Succinctly put, this simply means: you can only call what you see, NOT what you deduct. You must actually see the swimmer miss the wall with his right hand on the turn, not assume he missed it because, by the time you looked, he was touching the wall with his left hand and was already turning. You must actually see the breaststroker take the second arm pull and be past the widest part of that second stroke before his head surfaces, not assume that it took two pulls to get that far out in the pool when you saw his head surface. Another way of putting this: don’t look for reasons to disqualify. If you see the infraction and it is clear, report it, but if you are uncertain, remember that the benefit of any doubt must go to the athlete.

Conduct:

1. No outward manifestations during a race regarding illegality of competitor except raised hand.

2. Do not cheer, coach or swap disqualifications; control your emotions.

3. Do not fraternize with swimmers, coaches or spectators; disregard club affiliation and personal relationships.

4. Do not concentrate on frequent violators to the exclusion of others.

5. Give undivided attention -- start to finish.

6. If uncertain of role, consult with the Referee.

 

VI. JUDGING SWIMMERS WITH PHYSICAL DISABILITIES

1. Judge, in accordance with USA Swimming rules, any part of the body that is used.

2. Do not judge a part of the body that cannot be used.

3. Base your judgment on actual rule, not the swimmer’s technique.

 

VII. CONCLUSION

Officiating can be an enjoyable experience. It is not designed to win popularity contests; however, the self satisfaction of having participated and having done a good job is very rewarding. Unfortunately, "sloppy" and uninformed officials rarely recognize their inadequacies, but fellow officials, coaches and swimmers do. Consequently, all officials must continually reassess their own performances.

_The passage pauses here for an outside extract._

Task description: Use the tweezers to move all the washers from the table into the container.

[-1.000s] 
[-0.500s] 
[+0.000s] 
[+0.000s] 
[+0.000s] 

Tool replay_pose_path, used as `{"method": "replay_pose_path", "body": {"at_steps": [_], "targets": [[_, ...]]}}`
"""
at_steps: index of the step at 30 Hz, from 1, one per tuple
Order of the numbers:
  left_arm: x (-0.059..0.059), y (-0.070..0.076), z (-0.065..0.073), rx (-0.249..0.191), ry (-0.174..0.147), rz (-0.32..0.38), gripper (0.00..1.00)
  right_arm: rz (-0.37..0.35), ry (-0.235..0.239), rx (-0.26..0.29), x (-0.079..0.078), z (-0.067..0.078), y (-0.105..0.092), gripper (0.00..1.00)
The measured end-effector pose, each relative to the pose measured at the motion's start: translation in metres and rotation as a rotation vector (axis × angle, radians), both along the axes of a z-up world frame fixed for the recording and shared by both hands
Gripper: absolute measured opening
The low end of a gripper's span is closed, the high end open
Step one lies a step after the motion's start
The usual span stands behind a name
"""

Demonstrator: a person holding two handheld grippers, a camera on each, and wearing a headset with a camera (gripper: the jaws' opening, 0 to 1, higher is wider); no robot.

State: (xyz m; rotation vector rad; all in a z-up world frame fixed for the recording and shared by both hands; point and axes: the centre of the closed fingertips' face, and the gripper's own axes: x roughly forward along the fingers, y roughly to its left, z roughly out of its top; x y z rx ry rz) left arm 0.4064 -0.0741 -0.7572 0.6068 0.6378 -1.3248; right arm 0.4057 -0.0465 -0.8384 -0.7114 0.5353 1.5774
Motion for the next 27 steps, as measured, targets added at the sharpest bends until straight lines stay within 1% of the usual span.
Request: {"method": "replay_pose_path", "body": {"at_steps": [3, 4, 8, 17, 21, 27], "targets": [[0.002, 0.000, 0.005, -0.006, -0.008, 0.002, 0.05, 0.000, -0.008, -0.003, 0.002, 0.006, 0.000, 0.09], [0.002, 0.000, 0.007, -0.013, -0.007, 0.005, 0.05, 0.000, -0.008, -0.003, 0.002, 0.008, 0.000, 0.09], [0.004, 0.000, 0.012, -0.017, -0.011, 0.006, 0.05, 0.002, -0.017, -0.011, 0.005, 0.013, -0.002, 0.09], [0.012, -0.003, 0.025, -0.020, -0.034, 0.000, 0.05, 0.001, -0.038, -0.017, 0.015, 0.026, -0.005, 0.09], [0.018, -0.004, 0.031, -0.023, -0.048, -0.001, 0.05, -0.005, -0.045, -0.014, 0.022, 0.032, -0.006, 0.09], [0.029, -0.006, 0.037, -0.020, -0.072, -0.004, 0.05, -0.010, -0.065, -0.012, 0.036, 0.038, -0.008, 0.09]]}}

This can best be done by regularly reviewing the rules and training material and by attending retraining sessions.

The new or inexperienced official often asks, "How long will it take me to become a good Stroke and Turn Judge?" Obviously, it depends upon the individual but, rest assured, it won't happen overnight or without effort. Knowing the rules and attending training sessions are very important, but experience gained by working at meets is the only real teacher. Only experience can build the confidence the Stroke and Turn Judge requires before his or her performance becomes "automatic." Even then, it is essential that the judge continuously review the rules and regularly attend retraining sessions.